For our organization to say that the “academy” is in crisis misleadingly equates the academy with the humanities and exposes us as a collection of narcissists. The humanities are simply not relevant to the contemporary university in the way that they were, say, 60 years ago. So the day of devotion to “The Academy in Hard Times” was based on a totally outmoded concept of the university, a failure to acknowledge the institutional history in which we all play a part.
Third impression: The single most interesting thing about this year’s MLA convention had nothing to do with the MLA. Bob Samuels, president of the University Council-AFT, organized an astonishing “Counter-Conference” held during the afternoon of January 8 (while MLA sessions were going on) at nearby Loyola Law School. Only there did I feel that I was in the real world. AAUP president Cary Nelson gave a tour-de-force 27-point presentation on an assortment of day-to-day things that humanities professors can do to enhance their chances of having their voices heard; Jeffrey Williams spoke eloquently, as always, about the looming crisis of student debt in the U.S.; Christopher Newfield offered a hilarious look forward to 2020, in which students would march on Washington, burn their “student debt cards” and force legislators to fix the way that higher education is funded in the U.S.

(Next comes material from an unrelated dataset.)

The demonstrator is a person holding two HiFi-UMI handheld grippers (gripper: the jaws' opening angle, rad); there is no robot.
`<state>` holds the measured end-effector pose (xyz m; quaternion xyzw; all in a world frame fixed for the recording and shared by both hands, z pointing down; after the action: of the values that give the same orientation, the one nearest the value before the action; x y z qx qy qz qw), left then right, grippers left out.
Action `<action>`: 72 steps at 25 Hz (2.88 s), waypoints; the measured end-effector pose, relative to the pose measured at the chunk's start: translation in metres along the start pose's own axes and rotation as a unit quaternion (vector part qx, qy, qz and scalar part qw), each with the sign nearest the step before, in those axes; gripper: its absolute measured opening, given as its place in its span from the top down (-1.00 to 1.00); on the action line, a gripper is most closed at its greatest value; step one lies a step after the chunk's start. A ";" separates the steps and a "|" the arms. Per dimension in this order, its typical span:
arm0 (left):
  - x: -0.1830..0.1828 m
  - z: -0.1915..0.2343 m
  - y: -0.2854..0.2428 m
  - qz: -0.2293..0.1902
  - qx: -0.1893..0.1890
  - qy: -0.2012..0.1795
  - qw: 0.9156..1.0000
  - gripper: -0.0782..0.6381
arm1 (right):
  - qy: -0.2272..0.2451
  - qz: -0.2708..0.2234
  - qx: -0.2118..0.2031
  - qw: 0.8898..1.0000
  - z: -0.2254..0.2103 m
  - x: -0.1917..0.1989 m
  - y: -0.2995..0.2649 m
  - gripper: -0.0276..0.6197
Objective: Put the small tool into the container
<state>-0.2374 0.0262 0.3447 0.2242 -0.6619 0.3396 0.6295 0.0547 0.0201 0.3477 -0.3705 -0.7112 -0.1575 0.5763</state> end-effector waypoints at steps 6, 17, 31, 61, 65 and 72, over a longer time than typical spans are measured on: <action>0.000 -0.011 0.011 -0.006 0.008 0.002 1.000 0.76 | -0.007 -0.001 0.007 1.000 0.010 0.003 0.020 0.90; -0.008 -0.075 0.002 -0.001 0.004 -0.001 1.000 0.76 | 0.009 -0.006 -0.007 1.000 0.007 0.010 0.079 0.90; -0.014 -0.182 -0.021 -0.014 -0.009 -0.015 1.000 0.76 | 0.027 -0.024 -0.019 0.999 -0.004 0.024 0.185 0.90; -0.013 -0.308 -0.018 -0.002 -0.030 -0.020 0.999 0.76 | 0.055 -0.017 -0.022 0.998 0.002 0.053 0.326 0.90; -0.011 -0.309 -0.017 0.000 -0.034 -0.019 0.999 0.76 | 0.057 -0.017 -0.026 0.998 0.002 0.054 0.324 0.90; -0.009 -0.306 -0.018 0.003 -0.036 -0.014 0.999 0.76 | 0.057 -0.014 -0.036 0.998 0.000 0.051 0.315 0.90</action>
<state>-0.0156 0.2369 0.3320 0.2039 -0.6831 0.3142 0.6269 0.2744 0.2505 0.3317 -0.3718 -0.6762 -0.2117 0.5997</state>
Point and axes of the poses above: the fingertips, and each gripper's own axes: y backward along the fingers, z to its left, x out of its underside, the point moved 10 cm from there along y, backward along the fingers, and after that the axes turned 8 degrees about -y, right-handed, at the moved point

The bottom line: The Counter-Conference perfectly reflected what the MLA should do, but is not doing. The whole convention next year in Seattle should be devoted to a broader institutional consideration of the university, and not even necessarily to the place of the humanities in it. So long as literature professors complain that “the academy” is in “hard times” because we’re suffering, we will continue to look like fools.